Theatre of War first served in - Egypt
Date of entry therein - 30th January, 1916 until 21st April, 1916 (he served as a chaplain until 1917)
World War 1 Medal Card Information
Medal entitlement is recorded as the Victory Medal and the British War Medal on his medal card. He applied for his war medals in 1928 and they were sent to St Patrick's Vicarage, Strandtown, Belfast (the date recorded against the issue of these medals was 15th May 1928).

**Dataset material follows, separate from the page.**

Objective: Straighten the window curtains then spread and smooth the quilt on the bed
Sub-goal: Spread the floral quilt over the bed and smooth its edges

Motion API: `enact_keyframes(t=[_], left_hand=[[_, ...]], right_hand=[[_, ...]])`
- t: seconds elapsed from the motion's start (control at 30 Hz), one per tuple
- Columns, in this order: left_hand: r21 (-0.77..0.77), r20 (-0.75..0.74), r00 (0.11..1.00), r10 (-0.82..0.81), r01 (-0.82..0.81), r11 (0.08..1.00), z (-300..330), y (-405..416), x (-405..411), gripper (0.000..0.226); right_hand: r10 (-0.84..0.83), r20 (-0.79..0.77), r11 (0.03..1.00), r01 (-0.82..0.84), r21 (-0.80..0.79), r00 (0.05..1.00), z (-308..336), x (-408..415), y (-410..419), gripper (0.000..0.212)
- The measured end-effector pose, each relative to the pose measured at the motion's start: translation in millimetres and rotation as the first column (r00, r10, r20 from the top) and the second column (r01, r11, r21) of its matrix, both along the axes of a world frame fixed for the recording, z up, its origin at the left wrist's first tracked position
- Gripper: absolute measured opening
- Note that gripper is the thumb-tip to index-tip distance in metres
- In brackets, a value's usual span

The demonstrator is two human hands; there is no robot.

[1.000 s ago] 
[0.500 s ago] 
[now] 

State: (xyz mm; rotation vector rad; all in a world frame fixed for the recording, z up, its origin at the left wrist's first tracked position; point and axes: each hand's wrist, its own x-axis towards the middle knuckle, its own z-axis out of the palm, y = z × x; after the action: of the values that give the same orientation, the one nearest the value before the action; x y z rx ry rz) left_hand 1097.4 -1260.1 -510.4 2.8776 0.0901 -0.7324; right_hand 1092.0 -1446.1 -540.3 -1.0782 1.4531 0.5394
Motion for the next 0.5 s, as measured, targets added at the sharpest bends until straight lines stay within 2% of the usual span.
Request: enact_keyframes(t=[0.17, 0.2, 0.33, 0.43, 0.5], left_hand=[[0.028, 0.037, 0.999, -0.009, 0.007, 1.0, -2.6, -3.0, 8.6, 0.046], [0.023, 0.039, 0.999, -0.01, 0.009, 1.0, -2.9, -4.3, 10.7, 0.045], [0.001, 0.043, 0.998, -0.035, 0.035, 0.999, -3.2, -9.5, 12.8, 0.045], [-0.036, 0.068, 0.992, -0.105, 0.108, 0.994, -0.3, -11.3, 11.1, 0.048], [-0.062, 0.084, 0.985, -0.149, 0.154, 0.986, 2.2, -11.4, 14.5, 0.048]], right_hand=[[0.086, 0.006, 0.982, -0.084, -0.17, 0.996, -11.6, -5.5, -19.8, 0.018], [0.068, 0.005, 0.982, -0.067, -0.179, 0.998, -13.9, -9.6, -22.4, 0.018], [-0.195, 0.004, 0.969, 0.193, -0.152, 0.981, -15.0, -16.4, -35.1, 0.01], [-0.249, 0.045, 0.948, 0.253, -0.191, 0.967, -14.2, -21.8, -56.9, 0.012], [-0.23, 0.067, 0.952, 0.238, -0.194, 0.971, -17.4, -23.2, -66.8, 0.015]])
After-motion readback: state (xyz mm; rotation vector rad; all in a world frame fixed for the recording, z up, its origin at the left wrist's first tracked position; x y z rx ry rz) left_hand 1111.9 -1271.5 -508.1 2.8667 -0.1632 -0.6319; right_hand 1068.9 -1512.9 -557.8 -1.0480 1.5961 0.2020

Rev. John Redmond CF was assigned to the 36th (Ulster) Division as padre. He arrived at the Somme on 16th June, 1916 and witnessed at first hand the dreadful loss of life and terrible injuries suffered by the soldiers who took part in the Battle of the Somme and subsequent battles. He was based at a casualty clearing station a few miles behind the front and spent time with the pastoral care of the wounded, writing letters to the families of soldiers who had died and conducting funeral services. Rev. Redmond was later attached to the 9th Battalion, Royal Inniskilling Fusiliers during their time fighting at Wijtschate when the 36th (Ulster) and 16th (Irish) Divisions fought alongside each other. When he returned to clerical duties in Ireland he rarely spoke of his wartime experiences but he did keep detail of his time as a chaplain in his diaries.
Serving as an army chaplain during World War 1 also had its dangers as from around 4,400 chaplains recruited 179 lost their lives in the conflict.
Letter from Commanding Officer
64. 1B 12th May 1917
I hope you are now settled in your new parish. I want to tell you again how so very sorry we all are at you having to leave us, and to thank you for the work you did in my brigade. It was very much appreciated by all ranks and you will be greatly missed I can assure you.
Wishing you the best of good fortune.